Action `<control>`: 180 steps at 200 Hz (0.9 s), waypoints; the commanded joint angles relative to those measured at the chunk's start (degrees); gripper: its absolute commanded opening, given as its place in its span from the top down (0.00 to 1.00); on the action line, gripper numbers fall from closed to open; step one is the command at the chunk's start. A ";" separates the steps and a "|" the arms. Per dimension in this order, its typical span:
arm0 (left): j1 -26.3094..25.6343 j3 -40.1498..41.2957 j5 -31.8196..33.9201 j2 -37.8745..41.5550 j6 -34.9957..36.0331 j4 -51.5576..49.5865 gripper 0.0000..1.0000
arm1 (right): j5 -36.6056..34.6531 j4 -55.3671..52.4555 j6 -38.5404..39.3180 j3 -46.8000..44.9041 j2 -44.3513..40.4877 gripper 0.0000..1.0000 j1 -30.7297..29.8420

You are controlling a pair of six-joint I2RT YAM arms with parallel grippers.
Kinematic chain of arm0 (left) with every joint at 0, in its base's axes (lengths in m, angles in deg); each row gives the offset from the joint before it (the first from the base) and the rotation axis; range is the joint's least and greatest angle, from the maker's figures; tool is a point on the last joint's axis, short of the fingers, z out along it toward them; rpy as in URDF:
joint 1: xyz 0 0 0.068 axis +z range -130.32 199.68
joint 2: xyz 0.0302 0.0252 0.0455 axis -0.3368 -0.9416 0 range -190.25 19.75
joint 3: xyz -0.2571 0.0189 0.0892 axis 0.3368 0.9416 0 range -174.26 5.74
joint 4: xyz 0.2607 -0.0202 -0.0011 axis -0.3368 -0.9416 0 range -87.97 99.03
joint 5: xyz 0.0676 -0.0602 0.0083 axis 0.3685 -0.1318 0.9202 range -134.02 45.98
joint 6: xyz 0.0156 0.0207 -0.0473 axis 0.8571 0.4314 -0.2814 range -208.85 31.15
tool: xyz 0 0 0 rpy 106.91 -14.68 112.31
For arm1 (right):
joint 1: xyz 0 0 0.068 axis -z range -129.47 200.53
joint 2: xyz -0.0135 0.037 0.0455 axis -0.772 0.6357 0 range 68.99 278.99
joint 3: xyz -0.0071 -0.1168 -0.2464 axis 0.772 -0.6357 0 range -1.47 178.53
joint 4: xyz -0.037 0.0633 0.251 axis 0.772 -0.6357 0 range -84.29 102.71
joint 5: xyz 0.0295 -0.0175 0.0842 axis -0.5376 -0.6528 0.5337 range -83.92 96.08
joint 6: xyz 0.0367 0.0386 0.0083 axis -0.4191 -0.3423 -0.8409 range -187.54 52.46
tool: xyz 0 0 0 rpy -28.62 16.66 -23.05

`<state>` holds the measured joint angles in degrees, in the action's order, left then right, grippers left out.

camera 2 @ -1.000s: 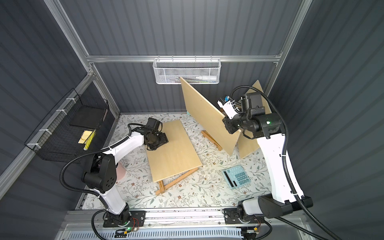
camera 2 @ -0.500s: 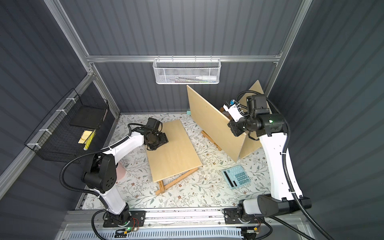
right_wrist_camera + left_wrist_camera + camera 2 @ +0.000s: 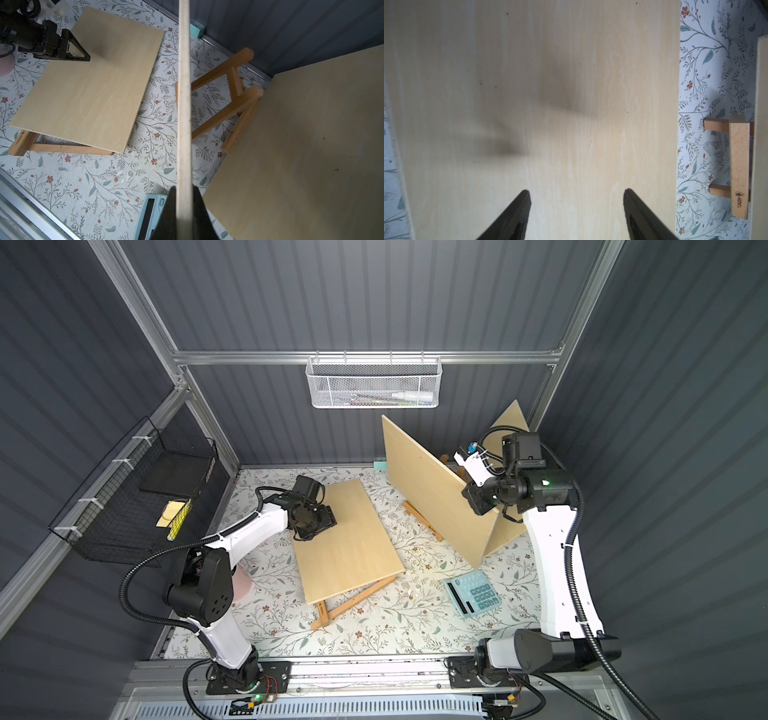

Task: Assemble the easel
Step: Place the drawing board on the easel.

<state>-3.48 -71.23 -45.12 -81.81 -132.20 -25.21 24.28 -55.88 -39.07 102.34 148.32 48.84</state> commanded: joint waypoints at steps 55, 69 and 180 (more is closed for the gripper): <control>0.49 -0.43 0.22 -0.12 -0.06 -1.97 0.27 | 7.57 11.24 1.64 0.65 -2.35 1.00 2.88; 0.48 -0.38 0.22 0.01 -0.06 -1.91 0.27 | 8.08 11.12 1.81 0.09 -2.03 1.00 3.27; 0.48 -0.75 0.20 -0.42 -0.31 -1.90 0.27 | 9.04 5.73 6.60 2.49 2.95 1.00 7.05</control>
<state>-3.48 -71.23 -45.12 -81.83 -132.20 -25.76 30.20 -54.66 -34.19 100.19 149.93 54.87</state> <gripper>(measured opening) 0.733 0.108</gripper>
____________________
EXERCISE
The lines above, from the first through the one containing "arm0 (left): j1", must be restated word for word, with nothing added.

SOLUTION TO THE EXERCISE
Action `<control>`: 180 steps at 200 Hz (0.9 s), waypoints; the commanded joint angles relative to those measured at the chunk's start (degrees); gripper: its absolute commanded opening, given as its place in its span from the top down (0.00 to 1.00); on the action line, gripper numbers fall from closed to open; step one is the command at the chunk's start. A ";" separates the steps and a "|" the arms. Per dimension in this order, its typical span:
arm0 (left): j1 -26.3094..25.6343 j3 -40.1498..41.2957 j5 -31.8196..33.9201 j2 -37.8745..41.5550 j6 -34.9957..36.0331 j4 -51.5576..49.5865 gripper 0.0000..1.0000

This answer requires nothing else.